[Exercise]: Take each line from the material below that includes the string "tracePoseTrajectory" and copy it.

= = = =

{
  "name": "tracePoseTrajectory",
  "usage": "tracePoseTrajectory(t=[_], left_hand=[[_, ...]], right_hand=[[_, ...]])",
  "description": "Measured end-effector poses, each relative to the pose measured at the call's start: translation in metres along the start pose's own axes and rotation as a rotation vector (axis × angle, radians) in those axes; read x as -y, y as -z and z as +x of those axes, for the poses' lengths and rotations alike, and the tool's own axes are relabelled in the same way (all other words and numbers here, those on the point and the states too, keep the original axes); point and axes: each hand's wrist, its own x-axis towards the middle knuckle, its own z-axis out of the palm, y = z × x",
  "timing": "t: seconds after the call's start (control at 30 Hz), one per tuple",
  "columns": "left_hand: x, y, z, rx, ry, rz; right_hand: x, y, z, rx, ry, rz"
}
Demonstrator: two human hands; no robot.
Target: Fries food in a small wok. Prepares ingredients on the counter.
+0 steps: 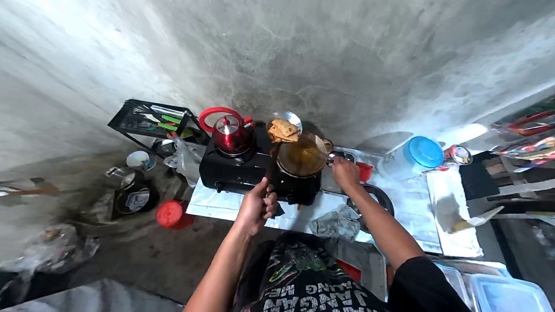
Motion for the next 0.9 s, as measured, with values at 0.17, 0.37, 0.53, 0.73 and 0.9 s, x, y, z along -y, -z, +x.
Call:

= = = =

[Response area]:
  "name": "tracePoseTrajectory",
  "usage": "tracePoseTrajectory(t=[_], left_hand=[[_, ...]], right_hand=[[_, ...]])",

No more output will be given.